Signal to noise issues are typically resolved by removing sources of noise or increasing the volume of the audio system. In rare situations the microphone may be faulty.


HouseCurve displays successful measurements on the power, phase and group delay plots. Use the Page Control to switch between plot types, or swipe from the left/right edge of the screen.

The power plot is the most important plot for tuning. The overall level of the power measurement is the “volume” of the audio system. The level differences between frequencies are what we want to change when applying equalization.

power plot

The power plot is commonly referred to as the “frequency response” of the audio system. It may also be referred to as the “magnitude” plot, which is identical to the power plot as long as they are both displayed in decibels.

The phase plot shows the phase of the measurement versus frequency. Phase plots can be used for time aligning speakers.

phase plot

This style of phase plot is traditionally referred to as a “wrapped phase” plot. The vertical green lines on the plot are referred to as “wraps”. A wrap is a frequency where the phase exceeds the range of the plot and “wraps” around to the other vertical extreme of the plot. A wrap is an artifact of the plot and not and indication that the phase is suddenly changing by 360 degrees.

The group delay plot shows “when” the sound at a given frequency arrives at the microphone. The group delay plot can be used to double check speaker time alignment. Extreme peaks in the group delay may indicate regions that can’t be fixed by equalization, such as poor time alignment or problematic room interactions.

group delay

Subwoofer measurements

A subwoofer (or woofer) lacks the frequency range to play the chirp sound of the test signal (see measurement process). To measure a subwoofer with HouseCurve, another full range speaker is needed to produce the chirp and serve as the timing reference.
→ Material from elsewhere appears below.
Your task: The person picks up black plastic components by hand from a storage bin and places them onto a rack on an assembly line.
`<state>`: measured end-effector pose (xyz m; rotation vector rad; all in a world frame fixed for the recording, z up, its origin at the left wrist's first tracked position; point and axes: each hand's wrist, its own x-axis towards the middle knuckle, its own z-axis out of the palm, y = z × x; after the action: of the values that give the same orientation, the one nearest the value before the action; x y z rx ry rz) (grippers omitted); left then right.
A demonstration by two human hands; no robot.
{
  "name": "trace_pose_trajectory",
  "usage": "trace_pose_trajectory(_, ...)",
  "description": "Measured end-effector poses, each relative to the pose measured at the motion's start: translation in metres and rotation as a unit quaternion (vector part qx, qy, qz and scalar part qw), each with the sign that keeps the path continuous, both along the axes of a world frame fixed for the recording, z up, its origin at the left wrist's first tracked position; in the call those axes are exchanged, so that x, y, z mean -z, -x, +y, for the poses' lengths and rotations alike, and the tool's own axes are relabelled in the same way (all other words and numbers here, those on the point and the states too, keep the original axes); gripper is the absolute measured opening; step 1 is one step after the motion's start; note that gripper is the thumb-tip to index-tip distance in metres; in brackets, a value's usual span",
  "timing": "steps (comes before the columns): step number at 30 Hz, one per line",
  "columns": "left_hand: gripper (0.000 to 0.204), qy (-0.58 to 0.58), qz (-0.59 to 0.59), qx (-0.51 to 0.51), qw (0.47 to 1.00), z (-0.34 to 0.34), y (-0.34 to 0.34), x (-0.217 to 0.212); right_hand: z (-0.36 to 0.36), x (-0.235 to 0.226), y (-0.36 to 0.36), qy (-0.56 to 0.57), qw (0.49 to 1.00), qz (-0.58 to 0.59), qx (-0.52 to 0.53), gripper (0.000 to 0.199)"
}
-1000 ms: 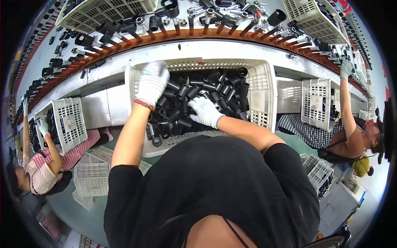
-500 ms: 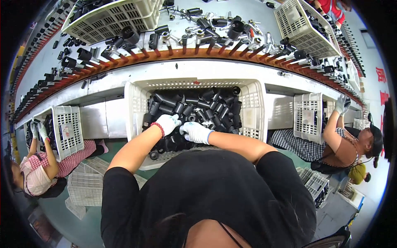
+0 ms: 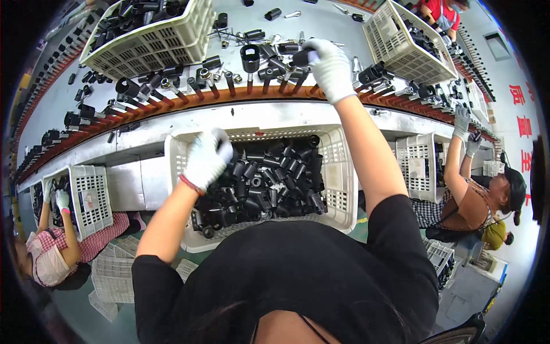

HouseCurve can be configured to play the chirp and sweep sounds on different audio channels. This makes it possible to route the sweep to the subwoofer and the chirp to another speaker (typically a main or center speaker). Not all audio systems will support this.

For a typical 2.1 audio system, this can be accomplished by disabling (or disconnecting) a main speaker, ex: the right speaker. HouseCurve is then configured to play the sweep through the right channel and the chirp through the left channel. The subwoofer will receive the right channel via the “subwoofer out” of the audio system. This is pictured below:

subwoofer measurement connections

Use Coherence Blanking to ensure the plots only show portions of the measurement that are actually from the subwoofer and not simply noise. The plot below shows a subwoofer measurement with Coherence Blanking turned off. As can be seen, the plot shows a peak where the subwoofer is actually able to produce sound. The rest of the measurement is the noise floor of the audio system and room.

subwoofer no blanking

Below the same measurement is shown with Coherence Blanking set to 50%. Now only the useful portion of the measurement is shown.

subwoofer coherence blanking

When separately adjusting main and subwoofer speakers to the same Reference Curve, it is recommended that the Reference Curve Fit setting be switched to manual and a suitable level entered. The Reference Curve will then appear at the same level for all measurements. In the examples above, the Reference Curve was fixed at 24.5 dB @ 100 Hz.

Curve file format

HouseCurve supports the following file format for reference curves and microphone calibrations:

A space or tab delimited text file with a frequency (Hz) followed by a gain (dB) on each line. A third phase value may be included but is ignored. Lines starting with non-numeric characters are ignored. Frequencies must be listed in increasing order. HouseCurve will interpolate a curve from 20-20000 Hz using the values provided. The file extension may be txt or frd.

Example Reference Curve

HouseCurve is able to load files from iPhone/iPad local storage and iCloud. To load a curve file from a website, save it to the iPhone/iPad storage and then select from within HouseCurve.